Die 20-Jährige hatte am Donnerstag verschlafen und die Abfahrt ihrer Teamkolleginnen vom Hotel zum Flughafen in Nairobi verpasst.

Der Flieger hob ohne sie ab. Einen anderen Flug zu organisieren, erwies sich als schwer, da nach dem Großbrand am Airport der kenianischen Hauptstadt der Flugverkehr noch nicht wieder komplett aufgenommen worden war.

Am Donnerstagabend gab es dann Entwarnung: Kenianischen Medienberichten zufolge reiste Jepkorir mit anderen Athleten von Nairobi über das benachbarte Uganda und Amsterdam nach Moskau, wo sie am Freitag eintraf.

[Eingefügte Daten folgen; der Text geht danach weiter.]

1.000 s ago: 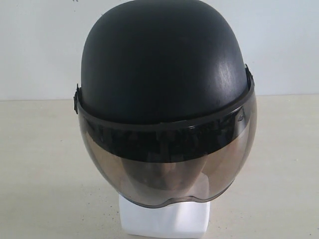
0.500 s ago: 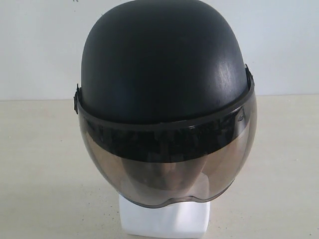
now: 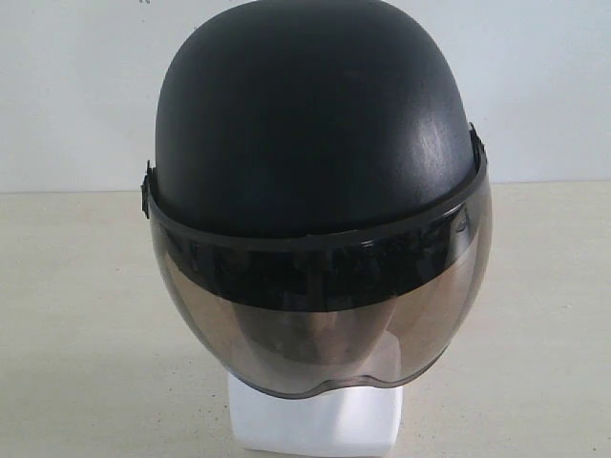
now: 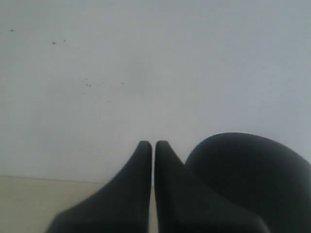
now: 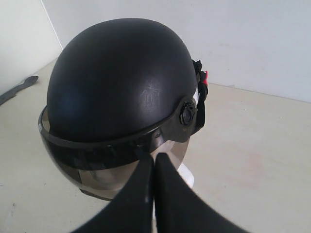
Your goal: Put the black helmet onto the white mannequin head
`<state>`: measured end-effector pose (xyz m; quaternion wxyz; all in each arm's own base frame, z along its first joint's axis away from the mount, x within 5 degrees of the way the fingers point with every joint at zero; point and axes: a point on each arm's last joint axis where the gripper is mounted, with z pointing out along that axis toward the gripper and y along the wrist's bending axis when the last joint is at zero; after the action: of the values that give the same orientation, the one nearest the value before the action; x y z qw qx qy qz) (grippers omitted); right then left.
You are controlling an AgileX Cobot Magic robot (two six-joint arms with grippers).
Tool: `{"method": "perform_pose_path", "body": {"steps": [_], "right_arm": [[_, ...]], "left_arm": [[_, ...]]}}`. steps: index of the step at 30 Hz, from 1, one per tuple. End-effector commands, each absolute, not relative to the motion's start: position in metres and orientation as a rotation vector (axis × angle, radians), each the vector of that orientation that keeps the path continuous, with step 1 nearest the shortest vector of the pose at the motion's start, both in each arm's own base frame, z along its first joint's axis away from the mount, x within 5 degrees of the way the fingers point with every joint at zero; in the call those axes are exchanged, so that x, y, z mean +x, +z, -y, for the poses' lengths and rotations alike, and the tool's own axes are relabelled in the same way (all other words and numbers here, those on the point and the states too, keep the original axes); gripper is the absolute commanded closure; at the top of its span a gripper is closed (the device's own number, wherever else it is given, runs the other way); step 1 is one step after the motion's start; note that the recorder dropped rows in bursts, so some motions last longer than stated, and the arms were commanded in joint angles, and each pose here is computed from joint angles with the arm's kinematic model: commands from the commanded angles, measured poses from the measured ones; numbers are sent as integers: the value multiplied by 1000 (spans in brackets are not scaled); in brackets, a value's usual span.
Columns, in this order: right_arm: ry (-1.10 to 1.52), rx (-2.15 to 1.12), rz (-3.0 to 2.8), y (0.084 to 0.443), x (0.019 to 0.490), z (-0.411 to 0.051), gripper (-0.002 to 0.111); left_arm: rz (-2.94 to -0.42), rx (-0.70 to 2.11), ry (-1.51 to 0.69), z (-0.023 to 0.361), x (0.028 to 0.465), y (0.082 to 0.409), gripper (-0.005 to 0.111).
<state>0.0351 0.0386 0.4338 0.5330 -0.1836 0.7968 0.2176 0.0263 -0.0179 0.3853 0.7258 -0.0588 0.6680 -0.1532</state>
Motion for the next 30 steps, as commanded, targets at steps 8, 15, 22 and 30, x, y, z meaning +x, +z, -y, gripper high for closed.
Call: {"method": "perform_pose_path", "body": {"steps": [8, 15, 22, 30], "right_arm": [[514, -440, -1897, 433, 35, -38, 108], [514, -440, -1897, 433, 35, -38, 108], [514, -440, -1897, 433, 35, -38, 108], [514, -440, -1897, 433, 35, -38, 108]], "left_arm": [[-1531, -290, -223, -1, 51, 284, 102], [-1641, -269, -162, -4, 57, 234, 102], [-1649, -241, -185, -2, 56, 197, 102], [-1783, -82, 37, -6, 54, 186, 102]]}}
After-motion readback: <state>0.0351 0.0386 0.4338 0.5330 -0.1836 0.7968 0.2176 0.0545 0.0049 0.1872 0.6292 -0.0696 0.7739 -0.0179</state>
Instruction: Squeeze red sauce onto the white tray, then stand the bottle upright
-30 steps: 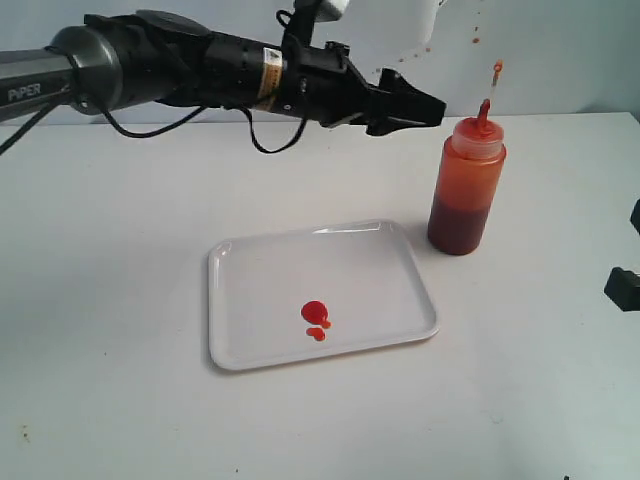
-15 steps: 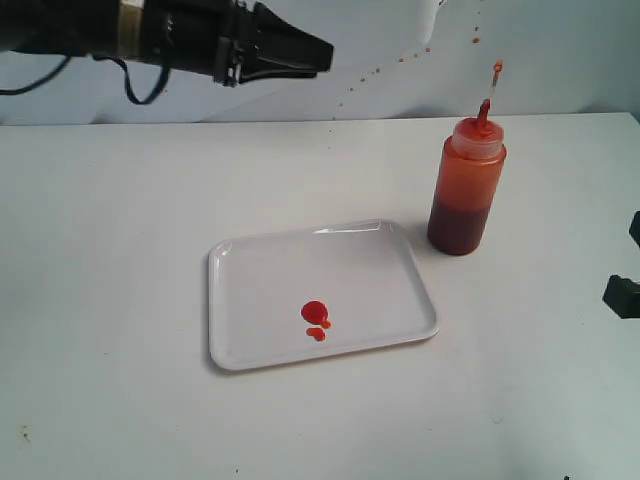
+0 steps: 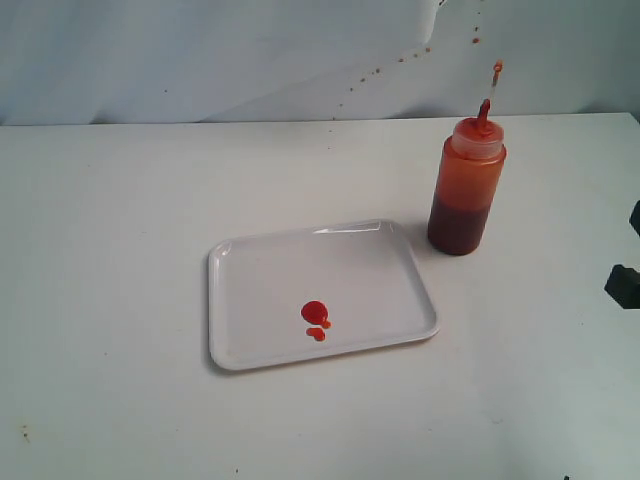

Die Odyssee dürfte allerdings keine geeignete Vorbereitung auf ihren Einsatz sein: Das Rennen der Frauen über die klassische Distanz wird bereits am Samstag ausgetragen.

"Ich bin dankbar, noch einen Flug erwischt zu haben. Über die kurzfristige Anreise mache ich mir keine Sorgen", sagte Jepkorir, die mit einer Bestzeit von 2:24:20 Stunden zumindest zum erweiterten Favoritenkreis gehört.